#### [Exercise]
Here is a listing. Repeat it exactly and in its entirety.

________________________________________

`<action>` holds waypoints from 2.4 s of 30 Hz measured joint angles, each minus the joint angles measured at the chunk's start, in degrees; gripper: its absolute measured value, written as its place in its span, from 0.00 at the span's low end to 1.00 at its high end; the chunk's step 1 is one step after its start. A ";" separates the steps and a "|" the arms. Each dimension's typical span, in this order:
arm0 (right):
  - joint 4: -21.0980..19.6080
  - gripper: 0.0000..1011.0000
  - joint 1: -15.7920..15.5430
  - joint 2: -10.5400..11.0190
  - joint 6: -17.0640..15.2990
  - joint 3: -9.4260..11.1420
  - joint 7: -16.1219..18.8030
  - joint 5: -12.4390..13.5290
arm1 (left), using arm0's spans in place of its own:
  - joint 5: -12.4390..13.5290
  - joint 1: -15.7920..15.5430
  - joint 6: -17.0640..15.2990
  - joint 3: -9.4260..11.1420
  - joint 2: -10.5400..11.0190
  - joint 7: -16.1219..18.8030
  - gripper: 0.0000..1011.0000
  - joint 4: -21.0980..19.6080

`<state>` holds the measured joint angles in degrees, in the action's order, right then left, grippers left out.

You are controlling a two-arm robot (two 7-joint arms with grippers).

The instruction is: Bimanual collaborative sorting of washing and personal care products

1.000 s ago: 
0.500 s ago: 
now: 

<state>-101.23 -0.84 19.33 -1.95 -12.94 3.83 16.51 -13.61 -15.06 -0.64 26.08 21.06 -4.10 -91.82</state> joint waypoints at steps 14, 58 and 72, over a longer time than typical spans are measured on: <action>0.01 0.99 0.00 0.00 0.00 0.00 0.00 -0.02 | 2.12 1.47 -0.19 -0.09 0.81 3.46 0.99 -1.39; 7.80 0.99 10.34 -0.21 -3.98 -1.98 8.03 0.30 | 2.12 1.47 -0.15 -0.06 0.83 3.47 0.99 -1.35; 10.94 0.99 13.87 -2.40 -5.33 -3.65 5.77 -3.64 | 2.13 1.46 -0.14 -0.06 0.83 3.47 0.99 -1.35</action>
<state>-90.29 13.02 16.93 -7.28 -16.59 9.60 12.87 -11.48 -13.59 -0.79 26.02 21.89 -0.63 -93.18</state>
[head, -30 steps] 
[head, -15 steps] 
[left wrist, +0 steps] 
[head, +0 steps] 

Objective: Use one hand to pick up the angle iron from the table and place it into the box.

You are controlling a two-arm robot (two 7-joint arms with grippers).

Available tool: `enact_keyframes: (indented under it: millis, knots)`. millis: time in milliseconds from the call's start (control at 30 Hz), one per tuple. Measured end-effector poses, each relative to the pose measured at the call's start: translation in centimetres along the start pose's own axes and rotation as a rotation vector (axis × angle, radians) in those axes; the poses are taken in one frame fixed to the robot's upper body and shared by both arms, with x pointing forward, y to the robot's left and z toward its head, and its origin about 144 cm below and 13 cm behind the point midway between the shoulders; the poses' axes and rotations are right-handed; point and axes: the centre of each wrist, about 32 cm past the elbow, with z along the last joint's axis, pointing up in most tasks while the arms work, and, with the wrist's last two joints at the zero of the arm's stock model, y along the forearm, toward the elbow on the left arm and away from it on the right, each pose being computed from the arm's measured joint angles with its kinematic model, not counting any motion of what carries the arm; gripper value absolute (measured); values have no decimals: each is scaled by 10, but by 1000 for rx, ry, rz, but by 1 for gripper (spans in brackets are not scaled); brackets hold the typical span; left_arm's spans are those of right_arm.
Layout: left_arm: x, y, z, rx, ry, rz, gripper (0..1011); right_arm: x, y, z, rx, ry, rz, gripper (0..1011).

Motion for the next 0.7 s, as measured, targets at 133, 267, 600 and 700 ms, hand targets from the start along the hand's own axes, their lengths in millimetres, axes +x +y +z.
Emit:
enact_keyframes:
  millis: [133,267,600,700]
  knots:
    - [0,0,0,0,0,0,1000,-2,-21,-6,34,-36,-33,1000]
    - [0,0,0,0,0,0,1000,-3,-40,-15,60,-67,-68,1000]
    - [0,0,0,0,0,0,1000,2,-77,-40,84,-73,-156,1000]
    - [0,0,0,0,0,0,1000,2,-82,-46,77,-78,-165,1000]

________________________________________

#### [Answer space]
`<action>` holds waypoints from 2.4 s of 30 Hz measured joint angles, each minus the joint angles measured at the chunk's start, in degrees; gripper: its absolute measured value, written as its place in its span, from 0.00 at the span's low end to 1.00 at its high end; the chunk's step 1 is one step after its start. A ";" separates the steps and a "|" the arms. Each dimension's typical span, in this order:
arm0 (right):
  - joint 4: -21.0980..19.6080
  - gripper: 0.0000..1011.0000
  - joint 1: -15.7920..15.5430
  - joint 2: -10.5400..11.0190
  - joint 6: -17.0640..15.2990
  - joint 3: -9.4260..11.1420
  - joint 7: -16.1219..18.8030
  - joint 5: -12.4390..13.5290
arm1 (left), using arm0's spans in place of its own:
  - joint 5: -12.4390..13.5290
  - joint 1: -15.7920..15.5430
  - joint 6: -17.0640..15.2990
  - joint 3: -9.4260..11.1420
  - joint 2: -10.5400..11.0190
  - joint 7: -16.1219..18.8030
  - gripper: 0.0000..1011.0000
  - joint 4: -21.0980..19.6080

`<state>` holds the measured joint angles in degrees, in the action's order, right then left, grippers left out.

You are controlling a two-arm robot (two 7-joint arms with grippers).

The instruction is: Bimanual collaborative sorting of washing and personal care products

1.000 s ago: 
0.500 s ago: 
now: 

<state>-101.23 -0.84 19.33 -1.95 -12.94 3.83 16.51 -13.61 -15.06 -0.64 26.08 21.06 -4.10 -91.82</state> joint waypoints at steps 14, 58 and 72, over a longer time than typical spans are measured on: <action>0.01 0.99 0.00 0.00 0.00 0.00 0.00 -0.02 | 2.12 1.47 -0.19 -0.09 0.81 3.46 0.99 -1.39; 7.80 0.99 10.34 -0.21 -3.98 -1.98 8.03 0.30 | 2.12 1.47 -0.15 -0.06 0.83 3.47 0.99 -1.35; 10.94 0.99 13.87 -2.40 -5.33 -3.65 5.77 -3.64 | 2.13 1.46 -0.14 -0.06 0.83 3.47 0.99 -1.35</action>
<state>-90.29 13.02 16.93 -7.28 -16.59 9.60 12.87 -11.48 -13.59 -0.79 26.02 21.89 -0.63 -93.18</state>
[head, -30 steps] 
[head, -15 steps] 
[left wrist, +0 steps] 
[head, +0 steps] 

Objective: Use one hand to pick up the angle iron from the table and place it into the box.

You are controlling a two-arm robot (two 7-joint arms with grippers).

Available tool: `enact_keyframes: (indented under it: millis, knots)`. millis: time in milliseconds from the call's start (control at 30 Hz), one per tuple. Measured end-effector poses, each relative to the pose measured at the call's start: translation in centimetres along the start pose's own axes and rotation as a rotation vector (axis × angle, radians) in those axes; the poses are taken in one frame fixed to the robot's upper body and shared by both arms, with x pointing forward, y to the robot's left and z toward its head, and its origin about 144 cm below and 13 cm behind the point midway between the shoulders; the poses' axes and rotations are right-handed; point and axes: the centre of each wrist, about 32 cm past the elbow, with z along the last joint's axis, pointing up in most tasks while the arms work, and, with the wrist's last two joints at the zero of the arm's stock model, y along the forearm, toward the elbow on the left arm and away from it on the right, each pose being computed from the arm's measured joint angles with its kinematic model, not counting any motion of what carries the arm; gripper value absolute (measured); values have no decimals: each is scaled by 10, but by 1000 for rx, ry, rz, but by 1 for gripper (spans in brackets are not scaled); brackets hold the typical span; left_arm's spans are those of right_arm.
Layout: left_arm: x, y, z, rx, ry, rz, gripper (0..1011); right_arm: x, y, z, rx, ry, rz, gripper (0..1011).

Motion for the next 0.7 s, as measured, targets at 133, 267, 600 and 700 ms, hand targets from the start along the hand's own axes, their lengths in millimetres, axes +x +y +z.
Emit:
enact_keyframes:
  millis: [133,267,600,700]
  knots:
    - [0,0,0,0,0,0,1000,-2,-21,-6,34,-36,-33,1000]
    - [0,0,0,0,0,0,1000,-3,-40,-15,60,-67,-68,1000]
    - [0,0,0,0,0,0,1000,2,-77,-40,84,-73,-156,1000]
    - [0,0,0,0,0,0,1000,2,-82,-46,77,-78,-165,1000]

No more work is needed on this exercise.